Doctors Plus - 10/12/2009

link to The Times

Many are fascinated by doctors who also excel in writing. Conan Doyle, Somerset Maugham, Oliver Wendell Holmes, Anton Chekov, and our own Temi Zammit and Rużar Briffa are but a few of a long list of stethoscope-wielding authors.

So it was a thrill to hear the announcement that George G. Buttigieg, a consultant obstetrics and gynaecology surgeon and senior lecturer in the University's Faculty of Medicine and Surgery, has been awarded the 2007 national book award for his book Of Craft and Honour and a Templar's Chronicles.

The book, which is indeed a page-turner, has made its mark on the literary scene both within and beyond our shores, and is being discussed on Internet sites. We have heard that Mr Buttigieg is planning a follow-up book to surpass the present one, and that he is also venturing deeper into the academic aspects of obstetrics and gynaecology.

It is uncommon for such contributions by medical people to be recognised nationally. We should all be happy and proud that Mr Buttigieg, already well known for his gynaecological capabilities and now also acclaimed for his writing, comes from our campus. The Faculty of Medicine and Surgery has always been proud of its educators and intelligentsia who venture outside their strict field into other educational and cultural areas.

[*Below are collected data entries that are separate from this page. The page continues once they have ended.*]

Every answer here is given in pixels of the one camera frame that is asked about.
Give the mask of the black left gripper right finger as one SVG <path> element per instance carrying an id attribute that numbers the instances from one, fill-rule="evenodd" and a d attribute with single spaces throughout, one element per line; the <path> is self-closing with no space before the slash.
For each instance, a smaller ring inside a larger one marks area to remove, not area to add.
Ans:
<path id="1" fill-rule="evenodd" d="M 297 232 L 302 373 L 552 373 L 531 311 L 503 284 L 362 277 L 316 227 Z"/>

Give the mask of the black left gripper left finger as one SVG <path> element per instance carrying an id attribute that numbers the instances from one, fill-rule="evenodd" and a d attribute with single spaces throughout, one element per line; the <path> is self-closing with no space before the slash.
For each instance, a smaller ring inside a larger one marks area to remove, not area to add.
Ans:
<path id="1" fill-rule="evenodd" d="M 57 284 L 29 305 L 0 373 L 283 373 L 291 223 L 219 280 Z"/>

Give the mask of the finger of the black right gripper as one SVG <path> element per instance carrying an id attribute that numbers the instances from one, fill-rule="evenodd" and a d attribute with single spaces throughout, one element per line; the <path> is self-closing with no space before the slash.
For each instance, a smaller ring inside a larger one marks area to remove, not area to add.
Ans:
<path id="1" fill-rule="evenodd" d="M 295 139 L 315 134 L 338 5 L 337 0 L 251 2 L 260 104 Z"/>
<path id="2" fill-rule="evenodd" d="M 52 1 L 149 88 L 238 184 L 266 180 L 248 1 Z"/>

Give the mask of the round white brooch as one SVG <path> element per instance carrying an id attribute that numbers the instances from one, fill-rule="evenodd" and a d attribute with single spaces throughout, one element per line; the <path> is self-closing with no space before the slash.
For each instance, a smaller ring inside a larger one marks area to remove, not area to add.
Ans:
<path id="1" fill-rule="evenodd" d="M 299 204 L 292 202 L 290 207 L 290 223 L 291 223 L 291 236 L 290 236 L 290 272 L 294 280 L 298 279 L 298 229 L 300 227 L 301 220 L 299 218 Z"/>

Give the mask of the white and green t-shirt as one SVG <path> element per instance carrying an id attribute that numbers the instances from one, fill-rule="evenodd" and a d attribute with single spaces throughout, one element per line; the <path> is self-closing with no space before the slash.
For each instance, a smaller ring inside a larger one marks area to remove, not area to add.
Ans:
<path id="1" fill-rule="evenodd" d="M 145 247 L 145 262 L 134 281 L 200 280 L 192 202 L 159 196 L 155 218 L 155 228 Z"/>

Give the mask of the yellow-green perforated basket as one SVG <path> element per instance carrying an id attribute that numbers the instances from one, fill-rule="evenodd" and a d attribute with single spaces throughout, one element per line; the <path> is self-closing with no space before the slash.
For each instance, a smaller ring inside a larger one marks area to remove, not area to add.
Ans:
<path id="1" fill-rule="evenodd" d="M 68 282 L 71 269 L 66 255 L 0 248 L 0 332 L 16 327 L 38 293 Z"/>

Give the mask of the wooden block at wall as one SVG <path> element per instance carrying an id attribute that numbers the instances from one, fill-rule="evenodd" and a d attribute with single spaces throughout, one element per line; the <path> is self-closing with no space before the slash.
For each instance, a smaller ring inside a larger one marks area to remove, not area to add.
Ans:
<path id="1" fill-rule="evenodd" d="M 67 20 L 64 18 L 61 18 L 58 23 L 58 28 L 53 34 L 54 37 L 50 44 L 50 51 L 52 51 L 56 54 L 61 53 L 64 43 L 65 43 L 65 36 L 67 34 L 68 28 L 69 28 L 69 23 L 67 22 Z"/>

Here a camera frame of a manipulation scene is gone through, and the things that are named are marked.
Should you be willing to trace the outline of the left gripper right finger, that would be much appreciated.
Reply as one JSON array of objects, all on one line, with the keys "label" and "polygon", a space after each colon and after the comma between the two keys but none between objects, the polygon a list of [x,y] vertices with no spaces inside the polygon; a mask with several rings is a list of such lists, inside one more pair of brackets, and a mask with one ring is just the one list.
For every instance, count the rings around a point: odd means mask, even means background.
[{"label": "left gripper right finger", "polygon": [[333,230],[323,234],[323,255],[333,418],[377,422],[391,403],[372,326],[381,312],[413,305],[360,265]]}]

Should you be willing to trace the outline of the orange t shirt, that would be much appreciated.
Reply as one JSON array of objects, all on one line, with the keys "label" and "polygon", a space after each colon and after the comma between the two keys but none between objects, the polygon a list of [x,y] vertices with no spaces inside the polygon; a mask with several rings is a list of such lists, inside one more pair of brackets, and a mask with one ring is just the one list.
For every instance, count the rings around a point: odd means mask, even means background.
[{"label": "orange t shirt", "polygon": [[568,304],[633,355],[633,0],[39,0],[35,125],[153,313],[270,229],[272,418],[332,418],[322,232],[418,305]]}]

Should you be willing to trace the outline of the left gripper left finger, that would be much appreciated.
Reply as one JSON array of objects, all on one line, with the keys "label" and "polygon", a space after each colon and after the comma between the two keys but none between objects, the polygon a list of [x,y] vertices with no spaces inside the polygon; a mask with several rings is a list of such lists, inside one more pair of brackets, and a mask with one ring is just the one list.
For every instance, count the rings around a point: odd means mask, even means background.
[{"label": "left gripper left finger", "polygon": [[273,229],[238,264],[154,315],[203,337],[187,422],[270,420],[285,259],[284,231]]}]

Vincent Tabone, a renowned Maltese ophthalmologist who contributed to stimulating writings and addresses both during and after his term as President, is a shining example.

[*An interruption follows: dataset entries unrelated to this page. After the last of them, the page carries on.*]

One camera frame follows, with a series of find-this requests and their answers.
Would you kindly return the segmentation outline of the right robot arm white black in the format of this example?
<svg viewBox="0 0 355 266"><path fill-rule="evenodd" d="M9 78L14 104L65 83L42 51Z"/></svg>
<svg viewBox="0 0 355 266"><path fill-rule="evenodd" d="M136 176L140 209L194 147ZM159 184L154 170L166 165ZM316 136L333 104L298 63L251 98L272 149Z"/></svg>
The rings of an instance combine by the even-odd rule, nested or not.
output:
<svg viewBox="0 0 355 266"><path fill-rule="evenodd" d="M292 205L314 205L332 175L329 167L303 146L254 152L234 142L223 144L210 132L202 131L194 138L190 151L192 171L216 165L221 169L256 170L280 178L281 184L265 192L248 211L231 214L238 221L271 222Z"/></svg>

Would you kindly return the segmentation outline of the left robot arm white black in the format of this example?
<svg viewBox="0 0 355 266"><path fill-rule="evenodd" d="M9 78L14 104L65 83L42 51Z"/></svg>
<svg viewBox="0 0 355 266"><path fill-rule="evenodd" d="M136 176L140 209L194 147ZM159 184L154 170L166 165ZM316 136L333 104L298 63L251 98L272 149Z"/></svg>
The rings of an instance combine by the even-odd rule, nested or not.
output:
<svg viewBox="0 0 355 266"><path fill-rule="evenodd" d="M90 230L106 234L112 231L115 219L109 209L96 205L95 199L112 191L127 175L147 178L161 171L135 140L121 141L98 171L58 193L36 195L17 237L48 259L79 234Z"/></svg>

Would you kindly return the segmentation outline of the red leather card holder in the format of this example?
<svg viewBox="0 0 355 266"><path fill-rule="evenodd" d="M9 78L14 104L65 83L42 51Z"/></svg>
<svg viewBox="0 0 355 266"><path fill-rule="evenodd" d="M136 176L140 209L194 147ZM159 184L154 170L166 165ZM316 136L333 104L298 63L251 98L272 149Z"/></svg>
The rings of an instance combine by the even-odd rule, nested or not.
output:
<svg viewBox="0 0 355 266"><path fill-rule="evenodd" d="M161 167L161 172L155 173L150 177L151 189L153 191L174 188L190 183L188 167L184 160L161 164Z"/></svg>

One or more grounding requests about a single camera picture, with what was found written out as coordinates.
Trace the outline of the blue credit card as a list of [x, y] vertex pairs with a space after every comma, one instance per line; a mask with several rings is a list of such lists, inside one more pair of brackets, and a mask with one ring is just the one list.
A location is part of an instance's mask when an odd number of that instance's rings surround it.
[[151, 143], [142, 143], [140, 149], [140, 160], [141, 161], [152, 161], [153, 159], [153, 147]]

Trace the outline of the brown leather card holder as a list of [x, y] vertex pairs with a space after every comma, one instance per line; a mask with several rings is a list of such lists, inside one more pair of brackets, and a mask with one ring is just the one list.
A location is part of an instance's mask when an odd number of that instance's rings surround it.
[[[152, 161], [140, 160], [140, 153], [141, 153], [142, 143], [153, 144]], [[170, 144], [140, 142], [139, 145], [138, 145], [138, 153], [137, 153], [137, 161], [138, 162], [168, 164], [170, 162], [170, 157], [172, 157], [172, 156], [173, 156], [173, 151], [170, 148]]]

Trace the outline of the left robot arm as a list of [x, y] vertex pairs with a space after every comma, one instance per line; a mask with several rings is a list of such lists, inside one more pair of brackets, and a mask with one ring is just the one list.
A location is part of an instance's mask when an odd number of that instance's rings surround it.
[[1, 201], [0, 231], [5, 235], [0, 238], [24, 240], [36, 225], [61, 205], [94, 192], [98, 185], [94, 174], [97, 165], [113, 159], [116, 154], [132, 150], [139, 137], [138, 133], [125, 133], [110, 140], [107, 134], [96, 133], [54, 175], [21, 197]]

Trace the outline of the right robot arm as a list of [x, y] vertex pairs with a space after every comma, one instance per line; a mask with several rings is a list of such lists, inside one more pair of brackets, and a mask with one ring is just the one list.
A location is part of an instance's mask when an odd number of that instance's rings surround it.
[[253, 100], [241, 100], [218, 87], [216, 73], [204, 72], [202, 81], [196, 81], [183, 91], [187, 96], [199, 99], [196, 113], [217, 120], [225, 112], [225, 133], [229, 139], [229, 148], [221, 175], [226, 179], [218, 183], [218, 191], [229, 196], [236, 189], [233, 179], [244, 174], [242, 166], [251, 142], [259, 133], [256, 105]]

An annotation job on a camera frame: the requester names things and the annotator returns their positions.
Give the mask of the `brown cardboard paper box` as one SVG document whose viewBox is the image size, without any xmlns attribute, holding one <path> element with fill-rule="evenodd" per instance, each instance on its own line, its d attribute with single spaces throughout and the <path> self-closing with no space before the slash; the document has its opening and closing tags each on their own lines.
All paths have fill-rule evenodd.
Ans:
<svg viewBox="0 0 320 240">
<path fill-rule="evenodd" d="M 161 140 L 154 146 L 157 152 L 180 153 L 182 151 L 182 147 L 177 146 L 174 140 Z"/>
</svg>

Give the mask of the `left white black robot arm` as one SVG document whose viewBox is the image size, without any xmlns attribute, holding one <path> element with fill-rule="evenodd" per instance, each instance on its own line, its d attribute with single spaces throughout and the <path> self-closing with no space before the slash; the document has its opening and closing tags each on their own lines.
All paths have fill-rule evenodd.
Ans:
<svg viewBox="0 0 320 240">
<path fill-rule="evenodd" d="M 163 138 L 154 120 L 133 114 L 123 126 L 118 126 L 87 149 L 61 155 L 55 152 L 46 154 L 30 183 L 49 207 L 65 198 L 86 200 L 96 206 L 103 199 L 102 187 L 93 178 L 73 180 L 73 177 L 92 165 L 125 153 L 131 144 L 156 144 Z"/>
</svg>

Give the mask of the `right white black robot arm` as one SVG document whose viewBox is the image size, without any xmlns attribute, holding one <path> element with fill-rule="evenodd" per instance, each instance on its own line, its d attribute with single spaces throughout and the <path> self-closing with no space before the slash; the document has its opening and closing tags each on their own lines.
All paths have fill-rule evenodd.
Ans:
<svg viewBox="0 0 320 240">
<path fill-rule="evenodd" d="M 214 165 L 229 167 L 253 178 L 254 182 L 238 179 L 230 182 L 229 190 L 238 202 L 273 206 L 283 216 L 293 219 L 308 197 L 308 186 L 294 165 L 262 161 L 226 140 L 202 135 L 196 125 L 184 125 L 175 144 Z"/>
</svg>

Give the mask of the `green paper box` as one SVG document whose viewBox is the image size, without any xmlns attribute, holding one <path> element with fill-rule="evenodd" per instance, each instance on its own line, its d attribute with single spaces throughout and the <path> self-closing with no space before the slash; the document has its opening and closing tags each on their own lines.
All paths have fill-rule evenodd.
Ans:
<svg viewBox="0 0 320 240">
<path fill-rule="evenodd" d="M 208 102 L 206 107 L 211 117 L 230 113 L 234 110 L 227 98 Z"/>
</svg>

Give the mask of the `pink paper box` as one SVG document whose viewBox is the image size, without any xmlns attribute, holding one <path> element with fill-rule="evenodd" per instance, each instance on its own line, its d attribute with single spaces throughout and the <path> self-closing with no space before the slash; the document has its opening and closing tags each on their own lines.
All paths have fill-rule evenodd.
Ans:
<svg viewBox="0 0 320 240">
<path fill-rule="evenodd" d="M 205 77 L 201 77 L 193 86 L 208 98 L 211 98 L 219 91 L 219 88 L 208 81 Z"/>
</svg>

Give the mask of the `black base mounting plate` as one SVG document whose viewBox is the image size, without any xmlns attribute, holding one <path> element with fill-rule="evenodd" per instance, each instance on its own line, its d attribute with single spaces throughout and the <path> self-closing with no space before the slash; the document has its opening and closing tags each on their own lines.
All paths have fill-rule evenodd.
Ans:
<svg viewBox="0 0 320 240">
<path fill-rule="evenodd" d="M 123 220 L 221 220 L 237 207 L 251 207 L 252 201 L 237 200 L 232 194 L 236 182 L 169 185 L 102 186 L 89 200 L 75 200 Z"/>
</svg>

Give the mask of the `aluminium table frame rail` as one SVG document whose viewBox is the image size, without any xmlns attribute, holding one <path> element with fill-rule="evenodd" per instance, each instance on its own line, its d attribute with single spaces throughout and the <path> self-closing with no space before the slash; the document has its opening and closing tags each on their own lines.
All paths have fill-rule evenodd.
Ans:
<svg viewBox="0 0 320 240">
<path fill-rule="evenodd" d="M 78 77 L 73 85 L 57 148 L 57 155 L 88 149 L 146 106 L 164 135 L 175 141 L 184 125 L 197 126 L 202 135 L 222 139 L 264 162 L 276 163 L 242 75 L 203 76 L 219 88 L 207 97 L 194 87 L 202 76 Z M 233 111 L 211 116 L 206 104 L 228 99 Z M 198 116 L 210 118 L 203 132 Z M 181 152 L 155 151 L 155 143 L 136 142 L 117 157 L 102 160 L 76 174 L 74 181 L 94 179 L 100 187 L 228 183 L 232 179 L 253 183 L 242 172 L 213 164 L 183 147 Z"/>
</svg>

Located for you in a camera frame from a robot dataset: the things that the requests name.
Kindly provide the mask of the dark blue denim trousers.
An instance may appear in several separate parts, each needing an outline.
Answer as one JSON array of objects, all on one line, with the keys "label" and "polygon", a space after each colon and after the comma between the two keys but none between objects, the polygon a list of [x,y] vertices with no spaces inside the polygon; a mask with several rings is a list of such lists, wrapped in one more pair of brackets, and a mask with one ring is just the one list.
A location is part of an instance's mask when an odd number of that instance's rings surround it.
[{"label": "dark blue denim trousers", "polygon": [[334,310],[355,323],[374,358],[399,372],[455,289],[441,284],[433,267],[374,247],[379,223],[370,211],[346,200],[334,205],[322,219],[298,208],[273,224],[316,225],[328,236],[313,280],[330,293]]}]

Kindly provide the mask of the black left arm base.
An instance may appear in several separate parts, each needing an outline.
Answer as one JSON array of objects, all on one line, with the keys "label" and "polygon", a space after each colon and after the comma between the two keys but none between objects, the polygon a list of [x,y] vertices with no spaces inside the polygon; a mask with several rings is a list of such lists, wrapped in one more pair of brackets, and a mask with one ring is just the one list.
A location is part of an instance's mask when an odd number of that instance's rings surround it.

Prof. Walter Ganado, in his time, was well known also for his imaginative expositions on those who, in his opinion, or perhaps even in real life, belonged to a masonic group, and these included a good number of public figures and academics.

Prof. Charles Savona Ventura, another obstetrics and gynaecology surgeon, is now accepted as an expert in medical history, as is Prof. Roger Ellul-Micallef, following the steps of Dr Paul Cassar. Dr Cassar was reputed for his benchmark text the Medical History of Malta and the University awarded him the degree of D. Litt. Honoris Causa.

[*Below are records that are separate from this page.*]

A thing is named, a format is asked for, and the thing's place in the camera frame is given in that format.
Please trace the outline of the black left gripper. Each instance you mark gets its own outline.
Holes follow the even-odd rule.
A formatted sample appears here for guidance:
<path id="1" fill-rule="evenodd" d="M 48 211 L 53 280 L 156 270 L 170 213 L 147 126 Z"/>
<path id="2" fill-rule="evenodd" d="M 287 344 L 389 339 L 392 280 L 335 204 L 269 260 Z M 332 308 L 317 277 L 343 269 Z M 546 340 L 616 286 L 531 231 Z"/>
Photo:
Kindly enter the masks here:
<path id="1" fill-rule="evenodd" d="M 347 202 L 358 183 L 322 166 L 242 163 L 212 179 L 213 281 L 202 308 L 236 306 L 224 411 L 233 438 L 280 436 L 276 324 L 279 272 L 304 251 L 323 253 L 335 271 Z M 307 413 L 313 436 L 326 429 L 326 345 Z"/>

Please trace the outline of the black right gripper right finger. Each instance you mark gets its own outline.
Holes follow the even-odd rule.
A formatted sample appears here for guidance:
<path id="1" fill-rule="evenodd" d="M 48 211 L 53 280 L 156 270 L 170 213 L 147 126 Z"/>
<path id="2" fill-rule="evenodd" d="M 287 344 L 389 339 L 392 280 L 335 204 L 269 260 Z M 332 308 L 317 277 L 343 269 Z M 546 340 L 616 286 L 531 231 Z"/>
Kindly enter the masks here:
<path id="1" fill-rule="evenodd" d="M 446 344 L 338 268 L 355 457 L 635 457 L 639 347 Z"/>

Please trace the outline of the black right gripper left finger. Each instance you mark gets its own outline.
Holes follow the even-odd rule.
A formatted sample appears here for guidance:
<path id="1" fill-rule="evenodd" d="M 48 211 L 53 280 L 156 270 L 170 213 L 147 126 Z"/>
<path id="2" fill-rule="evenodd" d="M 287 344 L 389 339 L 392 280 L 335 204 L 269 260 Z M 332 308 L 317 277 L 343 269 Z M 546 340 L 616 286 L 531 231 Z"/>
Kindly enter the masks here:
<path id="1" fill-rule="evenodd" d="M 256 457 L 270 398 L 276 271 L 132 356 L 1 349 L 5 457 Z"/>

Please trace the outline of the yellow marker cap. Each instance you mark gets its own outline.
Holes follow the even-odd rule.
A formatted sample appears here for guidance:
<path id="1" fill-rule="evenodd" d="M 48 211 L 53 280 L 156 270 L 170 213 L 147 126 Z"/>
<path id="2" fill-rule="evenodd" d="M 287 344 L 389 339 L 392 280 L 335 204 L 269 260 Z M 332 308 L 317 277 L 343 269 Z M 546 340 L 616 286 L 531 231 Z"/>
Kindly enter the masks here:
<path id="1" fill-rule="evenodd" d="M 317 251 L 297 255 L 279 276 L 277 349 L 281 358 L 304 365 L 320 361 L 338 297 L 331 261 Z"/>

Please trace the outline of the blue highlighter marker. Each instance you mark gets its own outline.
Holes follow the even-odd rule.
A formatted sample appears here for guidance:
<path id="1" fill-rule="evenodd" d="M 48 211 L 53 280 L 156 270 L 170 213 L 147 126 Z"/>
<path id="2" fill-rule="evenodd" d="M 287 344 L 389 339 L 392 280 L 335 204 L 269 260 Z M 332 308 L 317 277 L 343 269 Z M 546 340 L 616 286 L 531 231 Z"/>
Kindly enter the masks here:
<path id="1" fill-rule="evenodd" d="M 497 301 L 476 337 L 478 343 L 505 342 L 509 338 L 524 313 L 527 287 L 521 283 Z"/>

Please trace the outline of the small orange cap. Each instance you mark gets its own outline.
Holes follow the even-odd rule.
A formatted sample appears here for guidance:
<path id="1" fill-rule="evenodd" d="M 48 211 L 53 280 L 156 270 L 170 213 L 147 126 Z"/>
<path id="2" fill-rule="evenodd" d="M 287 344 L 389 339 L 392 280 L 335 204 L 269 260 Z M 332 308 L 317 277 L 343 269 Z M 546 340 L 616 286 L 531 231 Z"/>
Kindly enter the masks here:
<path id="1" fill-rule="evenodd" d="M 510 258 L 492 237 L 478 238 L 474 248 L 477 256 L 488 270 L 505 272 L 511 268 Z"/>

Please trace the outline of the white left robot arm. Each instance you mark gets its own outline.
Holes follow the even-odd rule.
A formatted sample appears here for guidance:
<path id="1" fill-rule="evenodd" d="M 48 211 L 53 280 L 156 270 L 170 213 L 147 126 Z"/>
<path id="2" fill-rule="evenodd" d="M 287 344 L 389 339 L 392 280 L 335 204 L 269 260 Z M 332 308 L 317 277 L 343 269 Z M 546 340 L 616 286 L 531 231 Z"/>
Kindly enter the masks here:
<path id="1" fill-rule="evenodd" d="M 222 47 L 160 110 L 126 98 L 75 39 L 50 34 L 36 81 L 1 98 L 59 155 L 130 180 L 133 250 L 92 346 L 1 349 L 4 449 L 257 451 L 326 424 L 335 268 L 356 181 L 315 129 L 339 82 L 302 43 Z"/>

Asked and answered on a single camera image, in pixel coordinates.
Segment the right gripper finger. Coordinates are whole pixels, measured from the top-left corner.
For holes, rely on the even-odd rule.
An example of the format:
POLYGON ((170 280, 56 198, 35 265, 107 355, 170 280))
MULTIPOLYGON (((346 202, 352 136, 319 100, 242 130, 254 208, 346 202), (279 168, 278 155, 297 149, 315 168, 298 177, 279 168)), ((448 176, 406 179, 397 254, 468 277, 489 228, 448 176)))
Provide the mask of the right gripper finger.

Prof. Mark Brincat, in addition to his numerable medical academic publications as well as his clinical duties, continues to contribute to a number of cultural ventures including his very significant and unfailing love for the original characteristic Maltese bull.

Prof. Victor Griffiths' talks were, in addition to their academic value, inspiring in the use of the English language and syntax. Compared with the way this eloquent speaker expressed words, more recent presentations look thin and shallow despite today's use of audio-visual technology. Prof. John Rizzo Naudi, a physician by profession and now University chancellor, has not only ventured into the missionary field but has also joined the long list of writing and publishing medical people.

Talking of medical people dealing with languages, one cannot but mention the general practitioner Dr Stanley Farrugia Randon, who has recently helped a pharmacy student to write the first part of Maltese-English dictionary for pharmaceutical terms, following the steps of his father Dr Robert Farrugia Randon, who in addition to being a very busy medical practitioner was also an outstanding writer. Dr Robert Farrugia Randon followed the instinct of love to nature and writing of the well-known physician, Dr George Zammit Maempel.

Dr Lino German and surgeon Arthur Felice as other doctors also touched upon a number of philosophy and theology aspects and were frequent participants at learned meetings of the Philosophy Society.

In her oration at the graduation ceremony held last Monday at the University's Temi Zammit hall, Dr Valerie Sollars, dean of the Faculty of Education, emphasised the difference between schooling and education. She praised the Degreeplus programme and encouraged all academics and students to pursue a complete education commitment.

Academics such as these serve as a good example to our students, and we are sure that many will be actively contributing to the Degreeplus programme to help University students develop abilities outside their strict areas of study. This should encourage an appreciation of what education is really about.